*What to produce*.
Across the entries below, the lines containing "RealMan" should be counted and only their number returned.

*Data for processing*.
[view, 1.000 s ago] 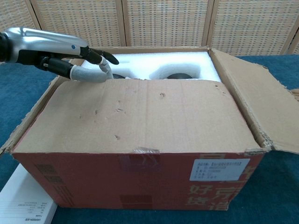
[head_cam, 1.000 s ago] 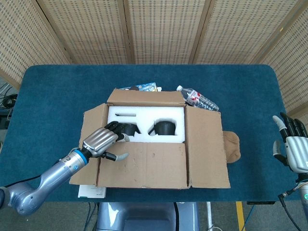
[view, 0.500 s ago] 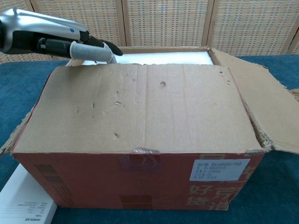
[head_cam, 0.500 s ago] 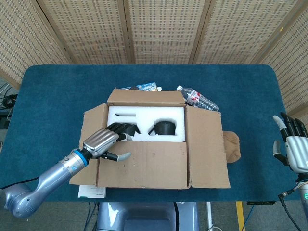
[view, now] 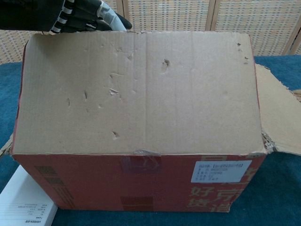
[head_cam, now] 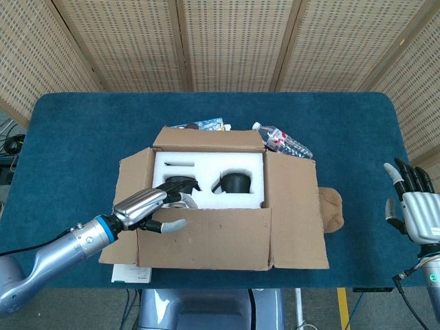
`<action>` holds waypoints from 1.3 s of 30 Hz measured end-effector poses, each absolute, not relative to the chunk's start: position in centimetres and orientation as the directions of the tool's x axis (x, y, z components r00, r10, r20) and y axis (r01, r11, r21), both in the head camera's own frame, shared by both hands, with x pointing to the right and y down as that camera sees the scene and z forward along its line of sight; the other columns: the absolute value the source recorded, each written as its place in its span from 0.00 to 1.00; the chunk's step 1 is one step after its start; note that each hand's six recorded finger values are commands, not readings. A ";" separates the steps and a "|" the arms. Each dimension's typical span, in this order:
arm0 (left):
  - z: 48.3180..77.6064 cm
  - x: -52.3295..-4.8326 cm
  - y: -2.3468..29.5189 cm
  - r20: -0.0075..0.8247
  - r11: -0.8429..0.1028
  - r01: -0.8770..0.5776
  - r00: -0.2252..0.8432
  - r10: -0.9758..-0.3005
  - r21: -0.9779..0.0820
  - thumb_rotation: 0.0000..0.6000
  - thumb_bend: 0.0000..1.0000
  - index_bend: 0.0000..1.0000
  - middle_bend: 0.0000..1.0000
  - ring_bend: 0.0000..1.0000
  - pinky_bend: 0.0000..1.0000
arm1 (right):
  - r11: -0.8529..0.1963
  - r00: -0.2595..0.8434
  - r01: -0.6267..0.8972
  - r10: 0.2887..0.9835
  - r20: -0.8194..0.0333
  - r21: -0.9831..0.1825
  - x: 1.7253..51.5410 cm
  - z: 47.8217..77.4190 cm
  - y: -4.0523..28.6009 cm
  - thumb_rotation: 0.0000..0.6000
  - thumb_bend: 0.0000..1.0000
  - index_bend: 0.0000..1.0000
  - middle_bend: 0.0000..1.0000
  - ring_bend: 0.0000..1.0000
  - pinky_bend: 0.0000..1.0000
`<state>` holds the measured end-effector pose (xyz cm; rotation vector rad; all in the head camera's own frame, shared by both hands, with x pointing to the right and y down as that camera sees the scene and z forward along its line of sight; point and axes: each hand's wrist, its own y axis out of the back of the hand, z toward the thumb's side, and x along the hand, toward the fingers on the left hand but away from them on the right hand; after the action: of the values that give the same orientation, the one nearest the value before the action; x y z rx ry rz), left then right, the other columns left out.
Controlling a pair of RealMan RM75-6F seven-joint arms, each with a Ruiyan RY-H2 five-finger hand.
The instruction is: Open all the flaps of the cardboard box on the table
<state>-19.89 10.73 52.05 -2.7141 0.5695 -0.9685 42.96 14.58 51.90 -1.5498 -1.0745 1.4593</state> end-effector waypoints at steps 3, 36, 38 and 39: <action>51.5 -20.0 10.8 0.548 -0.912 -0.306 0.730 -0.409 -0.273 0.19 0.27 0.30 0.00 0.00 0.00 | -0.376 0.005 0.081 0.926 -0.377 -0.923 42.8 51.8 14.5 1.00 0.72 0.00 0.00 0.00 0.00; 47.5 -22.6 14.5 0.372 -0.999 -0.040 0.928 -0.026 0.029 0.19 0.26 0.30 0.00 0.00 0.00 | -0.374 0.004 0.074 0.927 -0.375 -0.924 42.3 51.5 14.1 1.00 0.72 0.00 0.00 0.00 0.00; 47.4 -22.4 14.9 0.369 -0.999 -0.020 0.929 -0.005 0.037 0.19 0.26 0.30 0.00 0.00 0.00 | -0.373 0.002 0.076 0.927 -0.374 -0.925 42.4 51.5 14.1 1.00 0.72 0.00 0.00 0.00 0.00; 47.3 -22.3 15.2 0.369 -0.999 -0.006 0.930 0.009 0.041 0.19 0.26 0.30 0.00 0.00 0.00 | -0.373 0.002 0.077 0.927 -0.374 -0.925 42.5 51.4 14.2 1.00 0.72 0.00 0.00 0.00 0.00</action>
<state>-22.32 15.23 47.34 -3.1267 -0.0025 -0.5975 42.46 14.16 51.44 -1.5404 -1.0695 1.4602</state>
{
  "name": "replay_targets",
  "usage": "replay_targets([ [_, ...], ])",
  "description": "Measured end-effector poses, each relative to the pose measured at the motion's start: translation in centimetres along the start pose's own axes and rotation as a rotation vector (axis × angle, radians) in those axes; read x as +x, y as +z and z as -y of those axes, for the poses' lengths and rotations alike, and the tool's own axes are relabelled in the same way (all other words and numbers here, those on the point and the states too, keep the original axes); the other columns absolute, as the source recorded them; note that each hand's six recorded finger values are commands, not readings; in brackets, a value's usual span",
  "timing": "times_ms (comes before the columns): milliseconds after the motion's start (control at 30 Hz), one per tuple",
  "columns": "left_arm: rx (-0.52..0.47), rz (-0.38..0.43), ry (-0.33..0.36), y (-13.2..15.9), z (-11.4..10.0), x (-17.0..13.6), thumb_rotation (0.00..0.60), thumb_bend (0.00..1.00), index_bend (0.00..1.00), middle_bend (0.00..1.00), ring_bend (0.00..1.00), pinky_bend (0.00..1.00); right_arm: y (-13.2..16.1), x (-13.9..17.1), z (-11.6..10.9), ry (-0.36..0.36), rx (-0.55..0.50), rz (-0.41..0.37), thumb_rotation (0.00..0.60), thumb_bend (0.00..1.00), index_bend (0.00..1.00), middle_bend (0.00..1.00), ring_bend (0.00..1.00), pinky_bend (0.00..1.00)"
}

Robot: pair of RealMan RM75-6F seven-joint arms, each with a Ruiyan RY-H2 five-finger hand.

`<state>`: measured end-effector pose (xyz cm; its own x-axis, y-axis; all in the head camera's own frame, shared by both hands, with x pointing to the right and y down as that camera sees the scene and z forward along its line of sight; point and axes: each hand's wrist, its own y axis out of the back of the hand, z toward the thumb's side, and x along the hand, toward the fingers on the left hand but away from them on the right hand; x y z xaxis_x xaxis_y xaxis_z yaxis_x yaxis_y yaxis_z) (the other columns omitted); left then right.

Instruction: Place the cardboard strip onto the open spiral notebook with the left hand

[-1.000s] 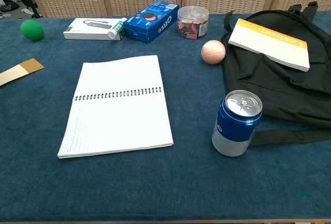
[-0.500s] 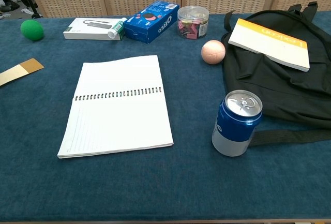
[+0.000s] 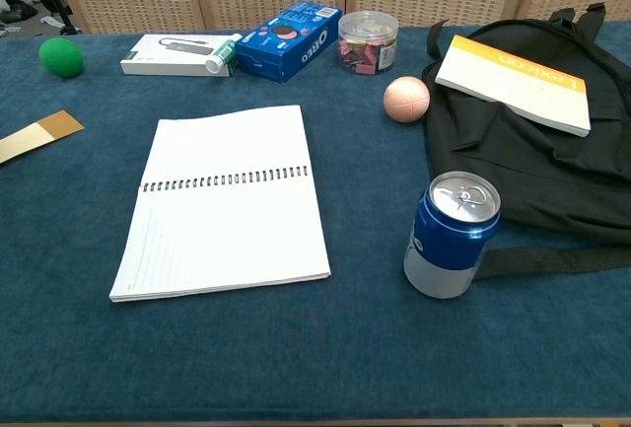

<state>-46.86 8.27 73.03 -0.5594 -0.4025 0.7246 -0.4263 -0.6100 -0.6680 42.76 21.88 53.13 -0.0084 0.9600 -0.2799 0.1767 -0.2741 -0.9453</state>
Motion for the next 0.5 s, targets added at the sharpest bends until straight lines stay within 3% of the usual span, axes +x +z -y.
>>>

*Result below*.
2